### What you have to do
Whenever "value" occurs in a line of the material, list that line.

### The data

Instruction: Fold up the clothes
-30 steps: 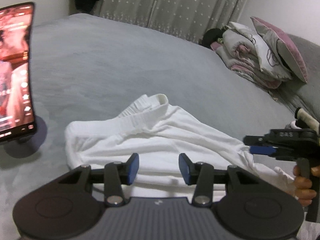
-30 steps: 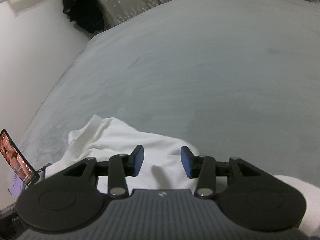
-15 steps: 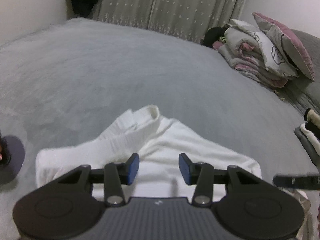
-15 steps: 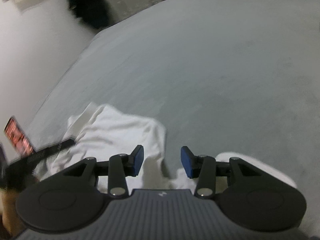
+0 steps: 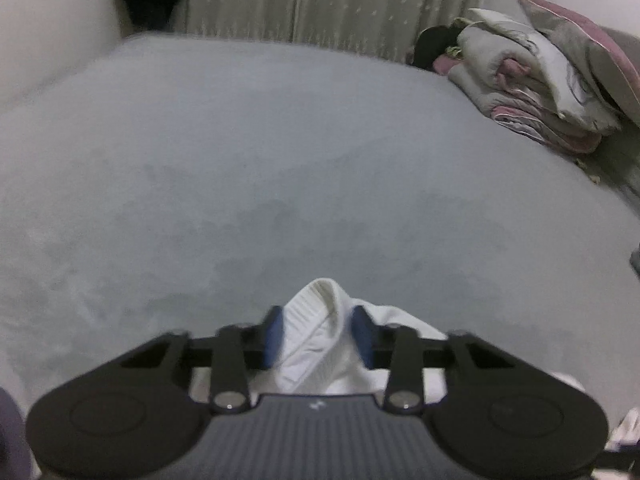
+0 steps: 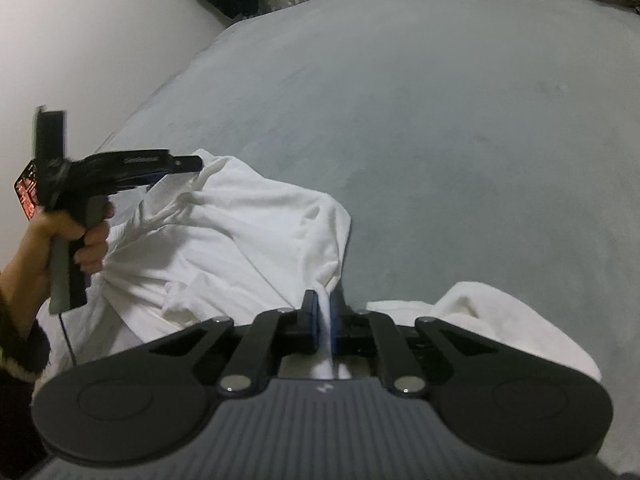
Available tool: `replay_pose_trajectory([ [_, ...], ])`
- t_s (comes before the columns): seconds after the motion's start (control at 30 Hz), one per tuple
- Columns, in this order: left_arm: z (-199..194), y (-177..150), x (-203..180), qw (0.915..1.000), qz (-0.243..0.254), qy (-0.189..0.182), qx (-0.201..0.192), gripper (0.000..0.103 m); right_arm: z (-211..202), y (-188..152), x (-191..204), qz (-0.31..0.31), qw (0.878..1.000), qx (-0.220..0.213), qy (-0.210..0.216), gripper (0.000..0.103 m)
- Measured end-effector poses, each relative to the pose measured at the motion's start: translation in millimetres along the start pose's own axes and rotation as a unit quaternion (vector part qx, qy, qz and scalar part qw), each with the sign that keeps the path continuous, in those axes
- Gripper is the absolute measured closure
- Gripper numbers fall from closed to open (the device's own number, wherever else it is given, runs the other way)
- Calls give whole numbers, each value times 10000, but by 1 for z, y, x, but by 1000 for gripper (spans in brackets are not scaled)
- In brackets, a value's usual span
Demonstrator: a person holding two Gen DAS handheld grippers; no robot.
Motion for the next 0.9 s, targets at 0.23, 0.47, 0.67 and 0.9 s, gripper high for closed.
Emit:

### Written answer
- Calls give whole numbers, each value times 10000, but by 1 for z, y, x, but by 1000 for gripper (spans in brackets are not scaled)
- In brackets, a value's usual span

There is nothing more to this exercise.